For close to 16 years, he has dedicated his life to the endless pursuit of going faster.
So when time came for Mark Webber to wave the chequered flag on his Formula One career, it went against everything the sport ever taught him.
"Being a sportsperson is about being driven, wanting to push and keep going," the Red Bull driver, who is retiring from F1 racing after this season, told The Straits Times yesterday.
"When you make the decision to stop, it goes against a lot of things which you inherently have in your psychological make-up."

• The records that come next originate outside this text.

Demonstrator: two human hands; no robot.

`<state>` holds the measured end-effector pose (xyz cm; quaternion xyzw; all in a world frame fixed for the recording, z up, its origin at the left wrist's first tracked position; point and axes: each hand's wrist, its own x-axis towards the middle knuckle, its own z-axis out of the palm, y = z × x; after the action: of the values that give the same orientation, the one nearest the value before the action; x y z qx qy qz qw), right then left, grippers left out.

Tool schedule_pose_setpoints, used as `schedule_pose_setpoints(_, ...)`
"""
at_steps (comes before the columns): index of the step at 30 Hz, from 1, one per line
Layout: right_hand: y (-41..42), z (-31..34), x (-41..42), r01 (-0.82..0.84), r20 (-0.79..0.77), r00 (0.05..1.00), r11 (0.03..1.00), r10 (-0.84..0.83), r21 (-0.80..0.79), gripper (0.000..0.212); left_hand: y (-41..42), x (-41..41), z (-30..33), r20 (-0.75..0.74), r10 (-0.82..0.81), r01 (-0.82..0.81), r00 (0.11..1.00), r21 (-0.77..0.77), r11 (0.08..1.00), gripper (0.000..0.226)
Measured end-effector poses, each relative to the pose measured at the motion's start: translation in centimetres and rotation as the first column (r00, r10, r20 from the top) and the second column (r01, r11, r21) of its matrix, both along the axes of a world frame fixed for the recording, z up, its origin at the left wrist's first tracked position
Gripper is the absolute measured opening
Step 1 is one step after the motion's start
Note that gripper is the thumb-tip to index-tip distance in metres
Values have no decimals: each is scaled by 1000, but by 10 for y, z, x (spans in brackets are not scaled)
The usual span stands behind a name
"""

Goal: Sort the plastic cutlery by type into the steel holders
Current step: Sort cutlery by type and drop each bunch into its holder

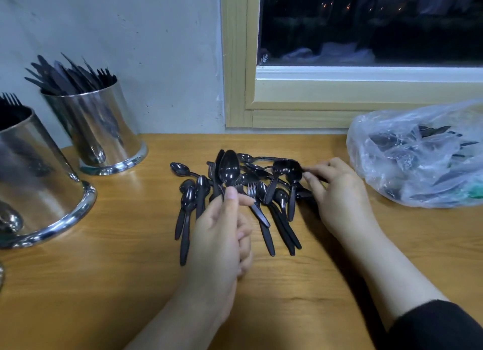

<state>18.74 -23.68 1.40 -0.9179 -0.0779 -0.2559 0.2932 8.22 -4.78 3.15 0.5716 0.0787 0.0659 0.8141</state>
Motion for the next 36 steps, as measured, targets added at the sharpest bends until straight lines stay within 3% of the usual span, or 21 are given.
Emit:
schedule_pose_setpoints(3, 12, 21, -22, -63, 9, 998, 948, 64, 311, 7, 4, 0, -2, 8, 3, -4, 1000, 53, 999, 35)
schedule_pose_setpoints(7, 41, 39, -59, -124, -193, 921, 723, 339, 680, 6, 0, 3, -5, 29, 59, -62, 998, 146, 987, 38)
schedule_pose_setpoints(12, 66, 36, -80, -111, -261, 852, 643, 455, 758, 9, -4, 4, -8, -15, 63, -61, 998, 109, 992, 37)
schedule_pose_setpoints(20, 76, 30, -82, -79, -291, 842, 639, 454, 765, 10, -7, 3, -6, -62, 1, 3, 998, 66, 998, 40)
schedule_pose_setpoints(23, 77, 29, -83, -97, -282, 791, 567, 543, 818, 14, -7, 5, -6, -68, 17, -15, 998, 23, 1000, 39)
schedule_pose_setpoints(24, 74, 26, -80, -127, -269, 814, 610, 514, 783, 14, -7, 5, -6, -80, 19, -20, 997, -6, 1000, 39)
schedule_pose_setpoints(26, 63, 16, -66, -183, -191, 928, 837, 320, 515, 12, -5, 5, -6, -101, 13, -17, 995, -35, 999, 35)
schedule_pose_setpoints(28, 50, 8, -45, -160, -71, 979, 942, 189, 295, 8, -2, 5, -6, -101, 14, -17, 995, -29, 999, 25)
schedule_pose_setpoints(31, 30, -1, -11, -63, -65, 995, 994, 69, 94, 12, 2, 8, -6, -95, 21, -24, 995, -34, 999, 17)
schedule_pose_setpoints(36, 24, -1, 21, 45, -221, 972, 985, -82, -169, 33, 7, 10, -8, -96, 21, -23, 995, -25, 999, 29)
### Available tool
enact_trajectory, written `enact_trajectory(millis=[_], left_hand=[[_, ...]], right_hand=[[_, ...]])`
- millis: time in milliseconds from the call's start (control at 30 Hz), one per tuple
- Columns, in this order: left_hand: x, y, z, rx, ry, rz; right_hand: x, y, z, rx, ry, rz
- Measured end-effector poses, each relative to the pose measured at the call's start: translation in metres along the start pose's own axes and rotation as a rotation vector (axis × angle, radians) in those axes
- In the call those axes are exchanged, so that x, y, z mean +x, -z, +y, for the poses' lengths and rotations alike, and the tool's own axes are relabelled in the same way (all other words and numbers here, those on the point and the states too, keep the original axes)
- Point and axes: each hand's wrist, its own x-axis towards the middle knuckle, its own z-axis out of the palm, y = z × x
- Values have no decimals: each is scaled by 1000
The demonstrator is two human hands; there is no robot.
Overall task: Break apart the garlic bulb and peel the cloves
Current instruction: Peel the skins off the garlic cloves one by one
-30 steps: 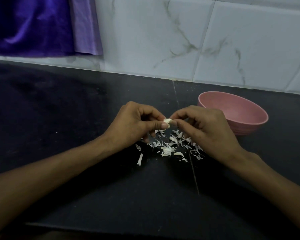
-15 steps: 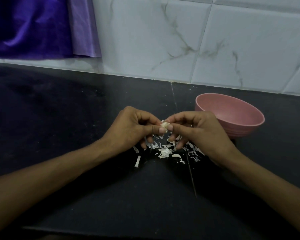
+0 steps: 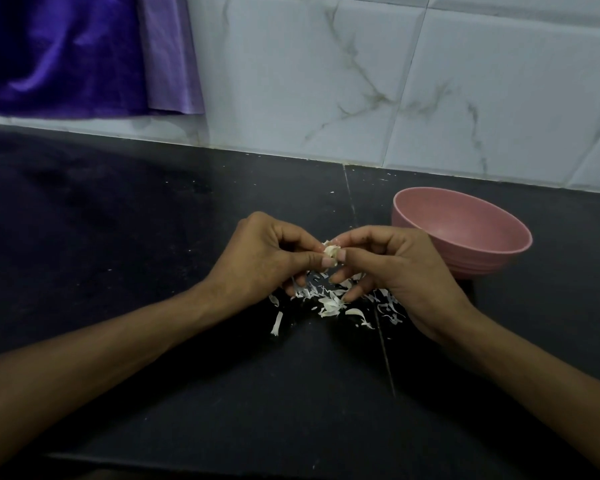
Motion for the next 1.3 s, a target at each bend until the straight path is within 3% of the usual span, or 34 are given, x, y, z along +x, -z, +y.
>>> enact_trajectory(millis=[333,667,900,1300], left_hand=[[-2,-2,-1,90,-103,48],[-1,-4,-4,-48,-54,56],[4,-4,-1,-252,-13,37],[2,-1,-6,-93,-22,86]], right_hand=[[-1,-3,-3,113,-81,53],[3,-2,-4,371,-276,46],[5,1,-9,368,-222,70],[2,1,-8,227,-120,96]])
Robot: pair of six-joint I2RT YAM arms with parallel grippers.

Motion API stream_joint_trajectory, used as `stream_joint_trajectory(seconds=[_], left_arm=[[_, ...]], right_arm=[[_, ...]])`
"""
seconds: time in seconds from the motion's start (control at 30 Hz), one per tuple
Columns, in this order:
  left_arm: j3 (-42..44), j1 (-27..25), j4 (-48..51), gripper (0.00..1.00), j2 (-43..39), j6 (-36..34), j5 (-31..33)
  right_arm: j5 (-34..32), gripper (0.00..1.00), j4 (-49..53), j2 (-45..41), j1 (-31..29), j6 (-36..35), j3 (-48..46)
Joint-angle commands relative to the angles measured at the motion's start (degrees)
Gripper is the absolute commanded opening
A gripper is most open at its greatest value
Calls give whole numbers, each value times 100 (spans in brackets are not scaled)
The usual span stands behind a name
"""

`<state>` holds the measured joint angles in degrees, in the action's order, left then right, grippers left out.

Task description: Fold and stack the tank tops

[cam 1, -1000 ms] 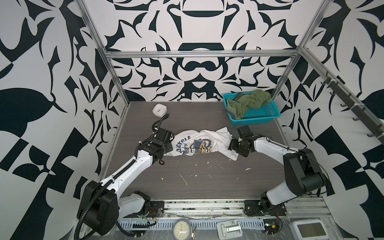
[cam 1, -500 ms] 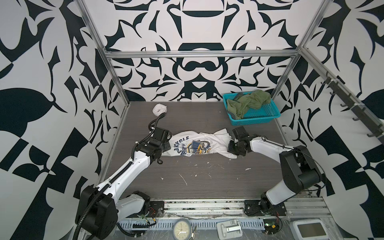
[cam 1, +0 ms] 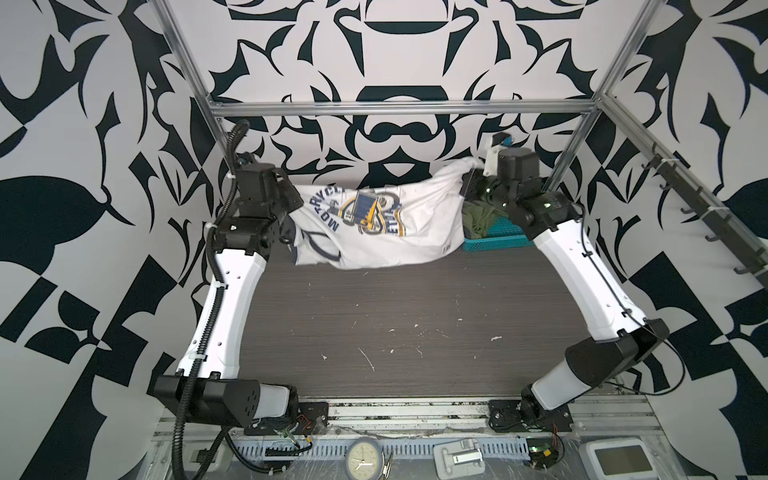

Nevertheless, the Webber who met 80 OCBC Premier Banking and Bank of Singapore customers at OCBC Centre yesterday evening was clearly a man at peace with himself.
Having arrived in town at 10am for this weekend's SingTel Singapore Grand Prix, the 37-year-old even took the time to drive two Assumption Pathway School students to the event.
The pair - Muhammad Irsyaduddin and Muhammad Mikhael, both 14 - had won a helmet design competition organised by OCBC as part of its corporate social responsibility efforts.
"I never imagined that I would be able to go on a ride with one of the world's top F1 drivers," Irsyaduddin gushed.
"I'll never forget this wonderful experience." Unsurprisingly, as Webber looked back on a professional career that began in GT car racing with Mercedes in 1998, he also had some fond memories to share.
"Winning is a beautiful feeling," said the native of New South Wales, who has nine F1 career wins to his name.
"Winning my first grand prix in Germany (2009) and twice in Monaco was all very special and something I never thought would happen when I was growing up."
But there have also been low points - ironically, none more so than at the end of arguably his best season in F1.
"Losing out on the championship in 2010," Webber said of his biggest career disappointment.
"I was super proud with so many races I did that year, the level of consistency was so high."
With 10 podium finishes to his name, he went into the final race of the season in Abu Dhabi as one of four drivers still in with a shout of claiming the championship.
But having lined up fifth on the grid, Webber could only come home in eighth while Red Bull team-mate Sebastian Vettel clinched the race and the first of his three successive world titles.
That year, however, also saw the beginning of a strained relationship between the pair which stemmed from a perception that the German was receiving preferrential treatment from the team.
At Silverstone, Webber was left aggrieved after he was forced to give up his new front wing to his colleague who had damaged his car during practice.
Meanwhile, Red Bull officials were left red-faced at the Malaysian GP earlier this year, when reigning world champion Vettel ignored team orders and overtook his team-mate to claim victory.
But when asked if he had any words of wisdom for fellow Australian Daniel Ricciardo, who will take over his seat next season, the veteran was non-committal.
"Daniel knows what he's up against and also what opportunities," said Webber, the most experienced driver on the grid.
"He wants to go his own way and I believe he'll be successful."